(MATERIAL PROVIDED Opens)

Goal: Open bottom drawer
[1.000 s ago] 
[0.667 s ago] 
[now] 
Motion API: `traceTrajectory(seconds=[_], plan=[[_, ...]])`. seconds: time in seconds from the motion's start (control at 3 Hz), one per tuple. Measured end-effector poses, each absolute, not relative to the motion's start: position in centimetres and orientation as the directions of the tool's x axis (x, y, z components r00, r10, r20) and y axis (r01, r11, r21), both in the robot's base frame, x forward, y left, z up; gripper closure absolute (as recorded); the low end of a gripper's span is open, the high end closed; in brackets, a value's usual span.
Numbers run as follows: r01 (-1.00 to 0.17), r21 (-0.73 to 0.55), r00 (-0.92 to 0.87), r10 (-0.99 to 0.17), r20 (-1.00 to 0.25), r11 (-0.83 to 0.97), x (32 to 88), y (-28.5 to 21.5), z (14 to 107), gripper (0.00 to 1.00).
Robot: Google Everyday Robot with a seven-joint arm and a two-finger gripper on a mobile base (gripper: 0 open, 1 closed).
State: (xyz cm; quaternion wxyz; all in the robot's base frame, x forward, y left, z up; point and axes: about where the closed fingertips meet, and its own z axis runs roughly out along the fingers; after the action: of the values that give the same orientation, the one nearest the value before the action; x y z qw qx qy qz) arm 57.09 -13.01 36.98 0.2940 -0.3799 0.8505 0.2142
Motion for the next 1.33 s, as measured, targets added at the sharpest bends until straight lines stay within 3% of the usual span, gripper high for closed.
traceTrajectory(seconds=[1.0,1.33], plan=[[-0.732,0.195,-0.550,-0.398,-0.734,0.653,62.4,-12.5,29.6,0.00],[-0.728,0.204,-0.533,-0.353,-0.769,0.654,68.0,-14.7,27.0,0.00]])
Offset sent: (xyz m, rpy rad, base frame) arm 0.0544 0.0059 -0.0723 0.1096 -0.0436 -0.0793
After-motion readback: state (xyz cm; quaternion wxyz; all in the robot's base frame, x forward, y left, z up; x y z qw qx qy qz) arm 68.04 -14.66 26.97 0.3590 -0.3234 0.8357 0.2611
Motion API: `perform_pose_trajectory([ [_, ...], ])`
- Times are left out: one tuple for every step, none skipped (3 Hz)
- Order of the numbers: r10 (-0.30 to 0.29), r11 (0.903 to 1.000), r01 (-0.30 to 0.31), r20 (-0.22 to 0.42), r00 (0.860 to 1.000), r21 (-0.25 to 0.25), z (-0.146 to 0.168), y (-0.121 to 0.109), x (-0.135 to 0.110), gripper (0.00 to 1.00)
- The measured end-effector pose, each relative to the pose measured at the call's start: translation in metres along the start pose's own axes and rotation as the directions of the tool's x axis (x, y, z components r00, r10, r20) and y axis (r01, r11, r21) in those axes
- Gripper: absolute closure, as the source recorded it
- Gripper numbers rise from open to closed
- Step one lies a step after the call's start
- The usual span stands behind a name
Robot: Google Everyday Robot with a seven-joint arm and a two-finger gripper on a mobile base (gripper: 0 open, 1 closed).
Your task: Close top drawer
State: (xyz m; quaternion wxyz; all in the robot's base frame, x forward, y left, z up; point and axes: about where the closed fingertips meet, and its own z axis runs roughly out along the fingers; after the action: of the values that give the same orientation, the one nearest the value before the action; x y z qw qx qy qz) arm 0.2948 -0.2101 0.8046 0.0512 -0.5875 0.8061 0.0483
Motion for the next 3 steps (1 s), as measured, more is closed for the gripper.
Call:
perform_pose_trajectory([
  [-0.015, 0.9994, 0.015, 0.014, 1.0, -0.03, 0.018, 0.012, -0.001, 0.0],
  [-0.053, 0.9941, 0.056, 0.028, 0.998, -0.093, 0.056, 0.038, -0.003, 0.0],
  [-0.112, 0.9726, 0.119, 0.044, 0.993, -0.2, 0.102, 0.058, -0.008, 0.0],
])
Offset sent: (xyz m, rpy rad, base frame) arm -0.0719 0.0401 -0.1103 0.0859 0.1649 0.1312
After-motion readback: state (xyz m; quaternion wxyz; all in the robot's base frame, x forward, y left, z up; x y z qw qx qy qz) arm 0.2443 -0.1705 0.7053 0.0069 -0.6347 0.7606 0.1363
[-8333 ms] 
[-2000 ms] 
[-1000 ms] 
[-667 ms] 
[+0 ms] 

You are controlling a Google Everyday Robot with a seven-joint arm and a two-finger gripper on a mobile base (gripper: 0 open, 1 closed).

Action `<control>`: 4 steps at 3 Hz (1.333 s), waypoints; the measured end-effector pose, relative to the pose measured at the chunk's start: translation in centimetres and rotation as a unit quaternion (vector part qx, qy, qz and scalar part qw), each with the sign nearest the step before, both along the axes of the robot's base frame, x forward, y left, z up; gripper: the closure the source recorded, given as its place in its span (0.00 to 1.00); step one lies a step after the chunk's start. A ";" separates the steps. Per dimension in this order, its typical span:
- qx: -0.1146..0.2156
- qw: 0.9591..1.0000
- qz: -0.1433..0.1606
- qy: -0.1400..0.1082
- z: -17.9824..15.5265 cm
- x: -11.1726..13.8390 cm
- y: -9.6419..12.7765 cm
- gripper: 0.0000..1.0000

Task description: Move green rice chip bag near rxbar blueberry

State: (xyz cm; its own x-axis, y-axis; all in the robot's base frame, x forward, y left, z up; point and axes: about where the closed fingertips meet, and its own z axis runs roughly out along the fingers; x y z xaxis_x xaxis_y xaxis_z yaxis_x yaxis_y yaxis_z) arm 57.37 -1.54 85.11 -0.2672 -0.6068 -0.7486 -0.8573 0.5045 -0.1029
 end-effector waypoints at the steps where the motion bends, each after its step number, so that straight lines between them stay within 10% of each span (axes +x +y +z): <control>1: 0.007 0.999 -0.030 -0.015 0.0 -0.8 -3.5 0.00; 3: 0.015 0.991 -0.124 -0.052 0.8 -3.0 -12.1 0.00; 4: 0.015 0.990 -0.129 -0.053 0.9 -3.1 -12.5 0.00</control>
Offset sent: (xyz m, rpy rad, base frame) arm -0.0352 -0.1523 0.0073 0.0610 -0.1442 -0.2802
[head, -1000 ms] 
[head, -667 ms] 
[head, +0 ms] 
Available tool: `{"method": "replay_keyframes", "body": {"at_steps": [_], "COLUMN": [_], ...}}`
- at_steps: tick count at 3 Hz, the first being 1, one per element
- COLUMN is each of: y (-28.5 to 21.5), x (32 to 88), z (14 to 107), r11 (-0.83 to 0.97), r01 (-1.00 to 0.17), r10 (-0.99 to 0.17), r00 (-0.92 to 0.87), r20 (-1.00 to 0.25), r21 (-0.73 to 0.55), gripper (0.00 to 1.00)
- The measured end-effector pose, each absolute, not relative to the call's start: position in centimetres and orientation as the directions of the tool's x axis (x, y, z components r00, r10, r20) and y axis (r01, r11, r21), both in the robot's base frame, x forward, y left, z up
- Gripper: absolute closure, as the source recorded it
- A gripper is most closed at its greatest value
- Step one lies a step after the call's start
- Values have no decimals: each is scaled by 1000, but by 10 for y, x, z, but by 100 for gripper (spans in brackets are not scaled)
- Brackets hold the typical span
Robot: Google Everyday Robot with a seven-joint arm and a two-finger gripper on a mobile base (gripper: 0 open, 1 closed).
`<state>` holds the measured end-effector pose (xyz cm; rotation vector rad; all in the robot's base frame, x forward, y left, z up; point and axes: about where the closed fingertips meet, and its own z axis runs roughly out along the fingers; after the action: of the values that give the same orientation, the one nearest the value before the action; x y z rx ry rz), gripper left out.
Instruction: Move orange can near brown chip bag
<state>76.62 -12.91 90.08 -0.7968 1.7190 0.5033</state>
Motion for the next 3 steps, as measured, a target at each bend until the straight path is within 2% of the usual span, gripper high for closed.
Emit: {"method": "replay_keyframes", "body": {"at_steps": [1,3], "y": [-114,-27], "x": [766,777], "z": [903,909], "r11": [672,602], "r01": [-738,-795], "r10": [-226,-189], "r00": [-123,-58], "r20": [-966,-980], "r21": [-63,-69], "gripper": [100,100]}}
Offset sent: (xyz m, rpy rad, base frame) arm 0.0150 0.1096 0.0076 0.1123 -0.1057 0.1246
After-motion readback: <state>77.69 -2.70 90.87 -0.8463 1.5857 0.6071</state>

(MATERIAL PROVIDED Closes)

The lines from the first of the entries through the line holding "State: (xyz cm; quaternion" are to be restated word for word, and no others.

Goal: Open bottom drawer
[1.000 s ago] 
[0.667 s ago] 
[now] 
Motion API: `traceTrajectory(seconds=[_], plan=[[_, ...]])`. seconds: time in seconds from the motion's start (control at 3 Hz), one per tuple. Measured end-effector poses, each absolute, not relative to the motion's start: position in centimetres and orientation as the directions of the tool's x axis (x, y, z components r00, r10, r20) and y axis (r01, r11, r21), both in the robot's base frame, x forward, y left, z up; gripper closure absolute (as recorded); the low end of a gripper's span is open, the high end closed; in brackets, a value's usual span.
Numbers run as follows: r01 (-1.00 to 0.17), r21 (-0.73 to 0.55), r00 (-0.92 to 0.87), r10 (-0.99 to 0.17), r20 (-1.00 to 0.25), r11 (-0.83 to 0.97), x (32 to 88), y (-28.5 to 21.5), z (14 to 107), gripper (0.00 to 1.00).
Robot: Google Everyday Robot with a seven-joint arm and a two-finger gripper on a mobile base (gripper: 0 open, 1 closed).
State: (xyz cm; quaternion wxyz; all in the robot's base frame, x forward, y left, z up; point and axes: about where the closed fingertips meet, and its own z axis runs roughly out along the fingers; after the action: of the values that give the same orientation, the one nearest the value before the action; x y z qw qx qy qz) arm 57.09 -13.01 36.98 0.2940 -0.3799 0.8505 0.2142

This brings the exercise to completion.